Hitze treibt mehr Gäste in die Berge – diese Region verzeichnet das grösste Plus
Ab in die Höhe, um der Hitze zu entfliehen: Die Berge sind derzeit ein beliebtes Ausflugsziel. Die Bergbahnen in der Schweiz verzeichnen seit Saisonbeginn 7 Prozent mehr Eintritte als im gleichen Zeitraum des Vorjahres. Im Vergleich zum Durchschnitt der letzten fünf Jahre beträgt das Plus sogar 29 Prozent, wie der Verband Seilbahn Schweiz mitteilt.

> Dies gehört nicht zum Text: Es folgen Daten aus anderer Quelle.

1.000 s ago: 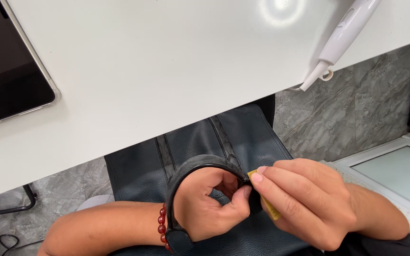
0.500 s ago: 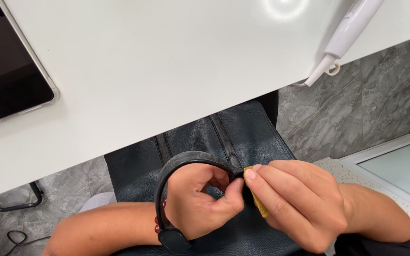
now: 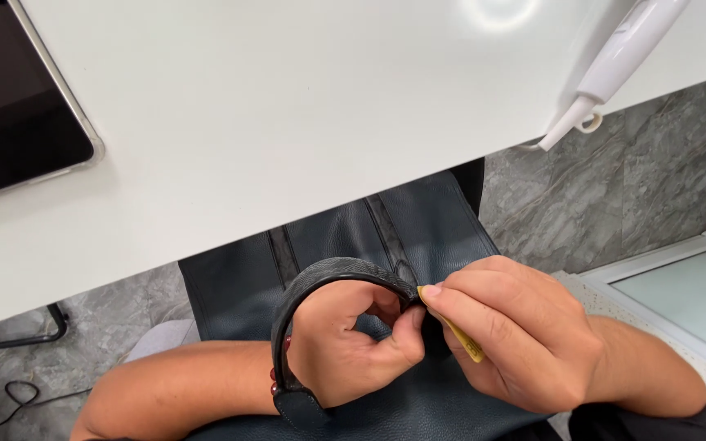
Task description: The person wipes the handle of a dark leather tote bag with a white tissue, then rubs the handle and adjacent bag surface with a small yellow abrasive sponge, working the sponge repeatedly along the handle while holding the bag on their lap.
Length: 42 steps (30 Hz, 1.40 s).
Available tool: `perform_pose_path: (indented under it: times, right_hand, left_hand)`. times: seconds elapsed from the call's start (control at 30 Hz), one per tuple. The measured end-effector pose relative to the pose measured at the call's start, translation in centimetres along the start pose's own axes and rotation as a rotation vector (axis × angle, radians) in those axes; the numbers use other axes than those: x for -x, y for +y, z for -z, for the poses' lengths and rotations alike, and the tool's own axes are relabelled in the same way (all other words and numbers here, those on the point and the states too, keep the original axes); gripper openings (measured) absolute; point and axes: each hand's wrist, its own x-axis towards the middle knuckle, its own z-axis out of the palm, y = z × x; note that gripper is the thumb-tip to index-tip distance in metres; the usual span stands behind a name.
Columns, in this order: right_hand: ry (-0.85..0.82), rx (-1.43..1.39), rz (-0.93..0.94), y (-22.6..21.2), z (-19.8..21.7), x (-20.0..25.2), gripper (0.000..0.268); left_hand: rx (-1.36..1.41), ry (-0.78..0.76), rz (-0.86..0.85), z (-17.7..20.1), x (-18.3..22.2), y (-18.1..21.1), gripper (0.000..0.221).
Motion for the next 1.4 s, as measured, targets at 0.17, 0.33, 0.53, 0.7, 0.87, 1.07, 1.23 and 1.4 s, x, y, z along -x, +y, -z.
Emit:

Und das, obwohl viele Touristinnen und Touristen aus dem asiatischen Raum fehlen. Die geopolitische Unsicherheit mache sich bemerkbar, hält der Verband fest. Die Zahl der Gäste aus Indien, Südkorea, südostasiatischen Staaten und dem Nahen Osten gehe deswegen aktuell markant zurück.
Dafür kommen mehr Ausflügler aus der Schweiz und dem näheren Ausland. Die Bergbahnen merken, dass gerade im deutschsprachigen Raum viele auf Fernreisen verzichten und lieber Ferien in Europa machen. Die Schweizer und die anderen europäischen Gäste würden wesentlich zum guten Ergebnis diesen Sommer beitragen, hält der Verband fest.
Ostschweiz kann nicht profitieren
Nicht alle Regionen profitieren gleich vom heissen Sommer und der Zurückhaltung, weit zu reisen. Aussergewöhnlich stark ist die Zunahme im Berner Oberland. 24 Prozent mehr Gäste als im Vorjahr hat man diesen Sommer bis jetzt gezählt. Im Fünfjahresschnitt sind es gar fast zwei Drittel mehr. Das liegt laut dem Seilbahnverband vor allem an der Schilthornbahn, die nach Bauarbeiten inzwischen wieder voll in Betrieb ist.
Gut läuft es auch in der Zentralschweiz und den Waadtländer und Freiburger Alpen mit 19 bzw. 17 Prozent mehr Gästen als im Fünfjahresschnitt. Deutlich weniger Passagiere haben derweil die Bahnen in der Ostschweiz, was aber vor allem an der aktuellen Schliessung der Säntis-Schwebebahn liegt.